Ariel brauchte Geld, und Joseph Hortha hatte davon mehr als genug. Verbunden durch ihre Dankbarkeit gegenüber dem verstorbenen chilenischen Präsidenten Salvador Allende und das anhaltende Bedürfnis, herauszufinden, ob Mord oder Selbstmord sein Leben zu Beginn des Putsches von 1973 beendet hatten, begeben sich die beiden Männer auf eine Spurensuche, die sie von Washington, D.C. und New York nach Santiago de Chile und Valparaíso und schließlich nach London führen wird.

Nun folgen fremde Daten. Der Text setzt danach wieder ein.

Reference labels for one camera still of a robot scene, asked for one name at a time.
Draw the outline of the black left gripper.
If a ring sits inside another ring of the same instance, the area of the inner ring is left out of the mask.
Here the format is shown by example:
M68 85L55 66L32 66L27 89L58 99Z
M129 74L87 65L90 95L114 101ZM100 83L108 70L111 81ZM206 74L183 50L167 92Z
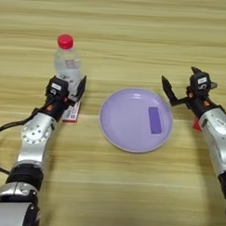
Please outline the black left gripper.
M79 87L76 90L75 97L71 100L68 95L67 89L58 91L55 88L50 88L46 91L46 106L44 107L43 113L52 117L58 122L62 114L69 108L74 106L83 96L86 91L86 76L81 80Z

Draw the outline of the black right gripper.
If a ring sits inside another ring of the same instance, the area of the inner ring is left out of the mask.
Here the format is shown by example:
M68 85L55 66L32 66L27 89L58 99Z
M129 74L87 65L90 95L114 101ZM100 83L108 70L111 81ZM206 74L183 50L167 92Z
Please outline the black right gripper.
M192 66L193 74L200 74L202 71L197 67ZM211 89L218 86L215 82L206 82L202 85L191 83L187 87L186 97L178 99L173 90L172 85L169 81L162 76L162 85L166 93L166 96L169 99L171 105L181 105L185 104L190 110L193 111L194 115L199 119L204 113L218 108L219 105L213 102L208 94Z

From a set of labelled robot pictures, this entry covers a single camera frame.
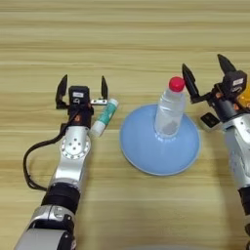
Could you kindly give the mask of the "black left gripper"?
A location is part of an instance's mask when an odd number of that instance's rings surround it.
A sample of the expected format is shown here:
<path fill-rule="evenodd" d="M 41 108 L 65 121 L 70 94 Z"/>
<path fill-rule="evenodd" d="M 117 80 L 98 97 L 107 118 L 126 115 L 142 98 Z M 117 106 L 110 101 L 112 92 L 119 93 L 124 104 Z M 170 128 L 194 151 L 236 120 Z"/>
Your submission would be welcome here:
<path fill-rule="evenodd" d="M 101 97 L 91 100 L 91 104 L 70 104 L 67 106 L 63 101 L 67 88 L 67 75 L 65 75 L 58 85 L 56 93 L 56 109 L 67 109 L 68 121 L 61 125 L 61 129 L 68 126 L 83 126 L 90 128 L 91 119 L 94 114 L 92 105 L 106 105 L 108 100 L 108 87 L 104 76 L 102 76 Z"/>

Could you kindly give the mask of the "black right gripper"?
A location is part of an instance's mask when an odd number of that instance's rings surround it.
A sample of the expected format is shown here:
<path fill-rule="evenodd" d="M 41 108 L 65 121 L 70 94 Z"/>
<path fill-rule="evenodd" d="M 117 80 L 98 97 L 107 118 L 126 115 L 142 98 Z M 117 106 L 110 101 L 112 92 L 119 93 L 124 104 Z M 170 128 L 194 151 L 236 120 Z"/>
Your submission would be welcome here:
<path fill-rule="evenodd" d="M 224 74 L 236 71 L 234 65 L 225 56 L 218 54 L 218 60 Z M 227 98 L 224 95 L 221 83 L 215 84 L 210 93 L 200 96 L 195 84 L 195 78 L 185 63 L 182 64 L 182 74 L 190 96 L 190 101 L 193 104 L 207 102 L 214 108 L 221 122 L 226 123 L 239 115 L 245 113 L 250 114 L 250 109 L 242 106 L 236 98 Z"/>

Doch während sie den politischen Kampf Salvador Allendes, seinen Tod, die darauf folgende Diaspora und die Versuche, ins Land zurückzukehren, Revue passieren lassen und analysieren, müssen Ariel und Joseph einander dabei helfen, die Schuld und das Trauma aufgrund persönlicher Katastrophen zu ergründen, die in eben dieser Vergangenheit verborgen liegen. Um sich damit in diesem Roman, der die Grenzen des Roman-Genres auslotet und sie auf unerwartete und außergewöhnliche Weise erweitert, zu fragen, was wir der Welt, den anderen und uns selbst schulden.

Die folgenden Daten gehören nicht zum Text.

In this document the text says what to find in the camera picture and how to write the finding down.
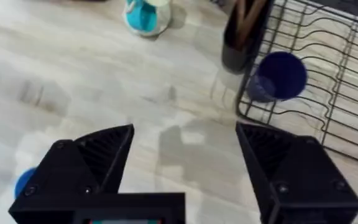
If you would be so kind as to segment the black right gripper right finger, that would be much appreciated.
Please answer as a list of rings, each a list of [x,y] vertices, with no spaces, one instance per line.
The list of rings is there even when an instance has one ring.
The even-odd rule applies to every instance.
[[[236,134],[262,223],[355,220],[358,196],[314,137],[240,122]]]

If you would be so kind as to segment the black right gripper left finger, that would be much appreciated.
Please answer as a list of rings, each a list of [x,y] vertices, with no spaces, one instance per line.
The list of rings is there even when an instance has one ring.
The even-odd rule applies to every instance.
[[[134,137],[133,124],[52,144],[9,209],[17,223],[73,223],[93,196],[116,194]]]

In diesem Roman mit dem Titel Allende y el museo del suicidio. Una historia de amor y muerte (dt. etwa Allende und das Suizidmuseum) untersucht Dorfman das symbolische und politische Gewicht von Allendes Tod, ein Ereignis, das Generationen innerhalb und außerhalb Chiles geprägt hat. Dabei dient die Frage, ob es Selbstmord oder Mord war, als erzählerischer Motor und als Metapher für das kollektive Trauma. Darüber hinaus reflektiert der Roman darüber, wie das Exil die Identität verändert und wie die Vergangenheit weiterhin Antworten einfordert. Die Figuren tragen persönliche und politische Schuldgefühle, die während der Untersuchung wieder aufbrechen.

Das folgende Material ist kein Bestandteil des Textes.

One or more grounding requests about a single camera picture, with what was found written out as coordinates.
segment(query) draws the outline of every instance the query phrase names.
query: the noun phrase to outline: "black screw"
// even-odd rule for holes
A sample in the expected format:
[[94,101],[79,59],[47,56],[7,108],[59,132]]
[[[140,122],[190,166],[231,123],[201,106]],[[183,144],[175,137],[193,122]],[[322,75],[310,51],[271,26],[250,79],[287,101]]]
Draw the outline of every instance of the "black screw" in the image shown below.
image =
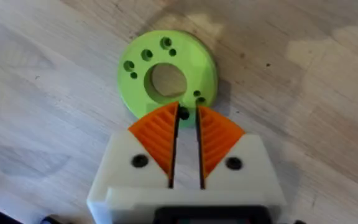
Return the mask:
[[149,163],[149,158],[147,158],[144,154],[136,155],[132,158],[132,166],[136,168],[142,168],[145,167]]
[[241,170],[242,161],[237,157],[230,157],[226,159],[226,166],[230,170]]
[[178,109],[178,116],[182,120],[187,120],[190,117],[189,110],[183,106],[179,107]]

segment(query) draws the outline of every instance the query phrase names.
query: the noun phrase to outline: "green 3d printed ring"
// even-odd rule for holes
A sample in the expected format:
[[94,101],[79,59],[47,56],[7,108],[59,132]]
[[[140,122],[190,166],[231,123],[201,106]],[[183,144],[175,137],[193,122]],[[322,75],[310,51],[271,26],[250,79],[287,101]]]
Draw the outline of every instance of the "green 3d printed ring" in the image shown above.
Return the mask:
[[[174,65],[184,74],[184,94],[169,97],[157,92],[151,73],[160,63]],[[196,104],[211,106],[218,90],[216,67],[206,47],[192,35],[175,30],[156,30],[136,38],[121,57],[117,77],[122,99],[138,118],[179,101],[189,111],[180,127],[193,126]]]

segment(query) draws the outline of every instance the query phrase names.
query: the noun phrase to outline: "screw hole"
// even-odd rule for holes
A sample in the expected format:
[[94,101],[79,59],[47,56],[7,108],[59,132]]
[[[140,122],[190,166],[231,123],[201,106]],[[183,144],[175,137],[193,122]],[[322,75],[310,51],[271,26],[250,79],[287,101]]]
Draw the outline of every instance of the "screw hole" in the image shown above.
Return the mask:
[[197,104],[203,104],[203,103],[205,103],[205,98],[204,97],[199,97],[197,100],[196,100],[196,103]]
[[134,70],[134,68],[135,68],[135,64],[133,62],[131,62],[131,61],[124,62],[125,71],[131,72]]
[[149,158],[144,154],[138,154],[132,158],[131,164],[135,168],[145,167],[149,163]]
[[163,49],[167,50],[172,46],[172,40],[168,37],[161,39],[160,45]]
[[182,106],[179,107],[179,109],[178,109],[178,115],[179,115],[179,118],[182,120],[187,120],[190,117],[189,110]]
[[238,157],[230,157],[226,159],[226,167],[230,170],[241,170],[242,161]]
[[149,49],[145,49],[142,51],[142,59],[146,62],[150,61],[153,57],[153,52]]
[[136,78],[137,78],[137,73],[136,73],[136,72],[132,72],[132,73],[131,73],[131,78],[136,79]]
[[171,49],[169,50],[169,55],[171,55],[172,57],[176,56],[177,51],[175,49]]
[[201,92],[200,92],[199,90],[196,90],[196,91],[194,91],[193,95],[194,95],[195,97],[201,96]]

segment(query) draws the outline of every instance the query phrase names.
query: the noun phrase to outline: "light wood surface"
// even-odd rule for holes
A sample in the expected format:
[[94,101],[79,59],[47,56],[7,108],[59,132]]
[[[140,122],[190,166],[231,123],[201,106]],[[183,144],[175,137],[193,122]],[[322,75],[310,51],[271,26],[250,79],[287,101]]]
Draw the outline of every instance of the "light wood surface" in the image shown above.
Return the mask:
[[[135,121],[117,63],[154,29],[209,47],[215,109],[262,136],[283,220],[358,223],[358,0],[0,0],[0,210],[92,222],[106,143]],[[180,137],[178,185],[192,187],[194,131]]]

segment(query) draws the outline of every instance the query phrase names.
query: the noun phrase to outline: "center hole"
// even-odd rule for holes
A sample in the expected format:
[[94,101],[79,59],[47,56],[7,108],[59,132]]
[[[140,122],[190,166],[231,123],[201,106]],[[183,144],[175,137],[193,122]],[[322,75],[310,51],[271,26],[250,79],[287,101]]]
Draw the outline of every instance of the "center hole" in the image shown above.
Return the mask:
[[176,97],[186,92],[186,78],[174,65],[161,63],[154,66],[151,81],[155,90],[162,96]]

Ariel Dorfman kombiniert historische Fakten mit fiktionalen Elementen und schafft so einen Text, der die Grenzen des Genres herausfordert. Das „Suizidmuseum“ fungiert dabei als literarisches Mittel, um das Verhältnis zwischen Geschichte, Mythos und Wahrheit zu erforschen. Die hybride Erzählweise, eine Mischung aus Memoiren, politischem Essay, investigativem Thriller und spekulativer Fiktion, gibt dafür Raum für einen reflexiven, intimen und zugleich kritischen Ton. Und auch der Einsatz zahlreicher internationaler Schauplätze heben die globale Dimension des Putsches von 1973 in Chile hervor. Es ist eines von Dorfmans persönlichsten Werken, da er selbst den Putsch und das Exil erlebt hat. Dieser Roman trägt zur zeitgenössischen Diskussion besonders im Kontext des 50. Jahrestags des Putsche über das historische Gedächtnis in Chile bei.